A community-wide baby shower will be held Saturday in downtown Tylertown for the family of a rare set of identical quadruplets born Feb. 8 at University of Mississippi Medical Center.
Craig and Kim Fugate of Jayess are now the parents of five girls, 10-year-old Katelyn, along with her newborn sisters, Kelsey, Kenleigh, Kayleigh and Kristen.
The Fugates, who live in a small mobile home and don’t have reliable transportation, will be facing huge challenges when the premature infants come home. The quadruplets are patients at UMMC, where they continue to improve and have gained weight.
Jayess resident Kathy Reid, the children’s maternal grandmother, said Kelsey and Kayleigh were at 3 pounds, 14 ounces this week. Kayleigh still has critical problems with her lungs and is receiving steroid treatment. Kenleigh is 3 pounds, 11 ounces and has been able to take a bottle.
“Kristen really shot up. She weighs 5 pounds, and she’s in a baby bed, not an incubator,” Reid said.
The family’s big worry right now is Kelsey, who has an infection in her colon and is getting antibiotics and X-rays every 8 hours to check her condition. Twice this past week, Reid said, doctors tried, unsuccessfully, to do a spinal tap on the infant to rule out spinal meningitis.
None of the babies is expected to come home before May.
“They have to be able to suck, swallow and breathe on their own,” Reid said. “They still have a ways to go.”
But when the infants do come home, it will be a challenge for everyone involved. The family is tentatively planning to enlarge their living quarters by building a room onto their home. But, they’ll need so many everyday items — multiplied by four.
The family’s church, Calvary Temple Pentecostal Church, is sponsoring the baby shower on Saturday. It will be held in Tylertown’s Centennial Square from 11 a.m. to 2 p.m.
By the time the babies come home, they’ll most likely have outgrown preemie clothing, but they’ll need many other items, including newborn size diapers.
“We have plenty of pacifiers and bottles,” Reid said.
The Fugates qualify for the Women, Infants and Children’s Nutrition program, or WIC, which will provide all the necessary formulas for the babies.
Reid said she and her husband are buying infant carriers at a reduced price, and a woman on the Gulf Coast is giving the family a stroller designed for quadruplets, something Reid said can cost $1,000 or more.
Those planning the shower said monetary donations or gift cards are always welcome for the family that more than doubled in size overnight.
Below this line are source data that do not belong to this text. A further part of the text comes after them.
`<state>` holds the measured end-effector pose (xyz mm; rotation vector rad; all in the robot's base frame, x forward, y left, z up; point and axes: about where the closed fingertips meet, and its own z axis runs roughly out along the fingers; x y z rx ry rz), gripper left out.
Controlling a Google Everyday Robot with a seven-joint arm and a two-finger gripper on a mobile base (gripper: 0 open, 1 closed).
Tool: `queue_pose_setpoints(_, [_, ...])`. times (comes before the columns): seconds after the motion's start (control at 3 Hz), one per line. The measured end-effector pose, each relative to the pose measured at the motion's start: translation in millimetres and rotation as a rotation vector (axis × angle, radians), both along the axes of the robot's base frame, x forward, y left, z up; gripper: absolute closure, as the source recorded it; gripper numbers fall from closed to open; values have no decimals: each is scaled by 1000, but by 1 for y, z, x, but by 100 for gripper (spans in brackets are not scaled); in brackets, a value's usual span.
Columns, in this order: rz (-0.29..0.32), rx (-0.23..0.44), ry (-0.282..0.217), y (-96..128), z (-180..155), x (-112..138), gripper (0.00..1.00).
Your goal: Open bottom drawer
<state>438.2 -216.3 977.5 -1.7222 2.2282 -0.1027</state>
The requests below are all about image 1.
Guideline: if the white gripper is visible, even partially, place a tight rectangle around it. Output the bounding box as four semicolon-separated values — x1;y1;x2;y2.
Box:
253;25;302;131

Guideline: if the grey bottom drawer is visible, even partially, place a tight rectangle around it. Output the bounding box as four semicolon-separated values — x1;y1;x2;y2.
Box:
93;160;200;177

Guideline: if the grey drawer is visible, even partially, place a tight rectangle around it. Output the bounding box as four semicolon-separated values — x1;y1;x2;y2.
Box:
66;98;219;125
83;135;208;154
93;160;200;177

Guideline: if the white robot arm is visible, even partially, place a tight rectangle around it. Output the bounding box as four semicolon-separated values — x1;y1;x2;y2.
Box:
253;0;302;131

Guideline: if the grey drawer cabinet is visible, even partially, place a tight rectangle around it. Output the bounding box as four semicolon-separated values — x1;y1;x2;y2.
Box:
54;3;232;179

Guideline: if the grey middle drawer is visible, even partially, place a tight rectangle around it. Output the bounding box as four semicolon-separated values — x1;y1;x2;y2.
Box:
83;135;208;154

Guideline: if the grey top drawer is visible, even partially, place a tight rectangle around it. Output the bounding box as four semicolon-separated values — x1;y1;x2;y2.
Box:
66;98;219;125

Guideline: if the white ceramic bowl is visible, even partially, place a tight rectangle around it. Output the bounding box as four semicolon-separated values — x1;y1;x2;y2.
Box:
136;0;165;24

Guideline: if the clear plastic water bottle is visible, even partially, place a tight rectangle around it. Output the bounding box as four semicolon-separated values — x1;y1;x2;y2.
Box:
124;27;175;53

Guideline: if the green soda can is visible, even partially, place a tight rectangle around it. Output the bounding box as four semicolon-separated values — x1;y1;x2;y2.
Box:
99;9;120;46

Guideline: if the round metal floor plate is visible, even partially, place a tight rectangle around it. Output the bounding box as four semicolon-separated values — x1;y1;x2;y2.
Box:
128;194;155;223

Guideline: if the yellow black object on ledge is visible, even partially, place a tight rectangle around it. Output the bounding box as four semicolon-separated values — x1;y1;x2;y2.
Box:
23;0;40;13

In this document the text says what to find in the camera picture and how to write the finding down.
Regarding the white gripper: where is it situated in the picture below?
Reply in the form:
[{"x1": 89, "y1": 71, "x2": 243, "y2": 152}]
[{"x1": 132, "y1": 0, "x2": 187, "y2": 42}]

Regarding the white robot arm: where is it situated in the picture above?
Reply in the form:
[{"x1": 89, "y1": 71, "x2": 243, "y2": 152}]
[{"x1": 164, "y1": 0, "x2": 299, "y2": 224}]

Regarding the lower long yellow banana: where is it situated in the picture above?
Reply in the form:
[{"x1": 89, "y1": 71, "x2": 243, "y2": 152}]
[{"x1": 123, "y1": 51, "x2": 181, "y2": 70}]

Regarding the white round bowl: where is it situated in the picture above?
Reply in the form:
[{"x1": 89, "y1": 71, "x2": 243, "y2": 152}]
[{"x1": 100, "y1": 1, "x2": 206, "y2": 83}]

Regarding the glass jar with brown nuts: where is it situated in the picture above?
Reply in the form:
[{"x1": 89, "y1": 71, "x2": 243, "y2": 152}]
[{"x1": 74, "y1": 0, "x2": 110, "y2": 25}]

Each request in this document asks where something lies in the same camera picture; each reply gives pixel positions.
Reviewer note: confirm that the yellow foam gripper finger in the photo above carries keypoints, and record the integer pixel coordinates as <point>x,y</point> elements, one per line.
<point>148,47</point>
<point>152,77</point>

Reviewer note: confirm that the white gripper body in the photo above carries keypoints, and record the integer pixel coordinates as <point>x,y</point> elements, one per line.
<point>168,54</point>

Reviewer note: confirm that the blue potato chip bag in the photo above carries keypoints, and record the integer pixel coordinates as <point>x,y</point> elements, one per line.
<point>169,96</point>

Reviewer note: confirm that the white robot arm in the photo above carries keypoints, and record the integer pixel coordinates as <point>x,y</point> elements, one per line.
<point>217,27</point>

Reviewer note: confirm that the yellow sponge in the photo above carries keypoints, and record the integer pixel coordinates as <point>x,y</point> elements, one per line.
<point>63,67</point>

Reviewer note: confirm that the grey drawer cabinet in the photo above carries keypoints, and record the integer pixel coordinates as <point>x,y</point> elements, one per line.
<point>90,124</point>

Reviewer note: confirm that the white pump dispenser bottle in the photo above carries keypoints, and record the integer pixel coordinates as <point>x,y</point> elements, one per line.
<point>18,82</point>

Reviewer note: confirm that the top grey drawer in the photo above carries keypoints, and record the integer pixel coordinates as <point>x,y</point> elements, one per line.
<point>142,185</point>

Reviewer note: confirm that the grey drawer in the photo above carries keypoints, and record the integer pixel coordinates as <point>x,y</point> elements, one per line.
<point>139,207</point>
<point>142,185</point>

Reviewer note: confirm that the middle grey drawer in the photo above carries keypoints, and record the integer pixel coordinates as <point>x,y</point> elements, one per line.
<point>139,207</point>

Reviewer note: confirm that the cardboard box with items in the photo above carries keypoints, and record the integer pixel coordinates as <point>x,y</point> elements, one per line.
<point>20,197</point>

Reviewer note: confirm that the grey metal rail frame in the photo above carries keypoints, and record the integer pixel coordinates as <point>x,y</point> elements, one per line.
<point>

Kimberly’s sister, Kelly Reid, is spearheading much of the behind-the-scenes work and has signed up for fundraising for the Fugate quadruplets on the www.gofundme website — www.gofundme/70ie10. A check on the site this morning shows that nearly $2,500 has been collected through online donations.
A Facebook page also has been set up in the name of Fugate Quadruplets, where visitors can get updates on the medical condition of the babies and see their photos.
In addition, Fugate Quadruplets accounts have been set up at Regions Bank and Citizens Bank.
“It’s been a roller coaster ride,” Reid said, adding that the family has been blessed not only with the newborns but also to have caring family and friends.
If all goes as planned, Kimberly said she will be attending the shower, driving down with her sister-in-law Saturday morning.
“I’m coming that way as long as the babies are OK,” Fugate said. “The doctors think they’re good enough for me to leave for the day. If anything changes, they’ll call and let me know.”
Fugate said she’s been able to give Kenleigh a bottle twice a day, a task that many mothers may take for granted, but one that means the world to Fugate.
She’s been overwhelmed with emotions since the babies’ births, and she’s counted on family and friends — and her faith — to get through it.
“I feel very blessed and very honored to have such a great church,” she said. “The babies are little miracles and they’ve come a long way.”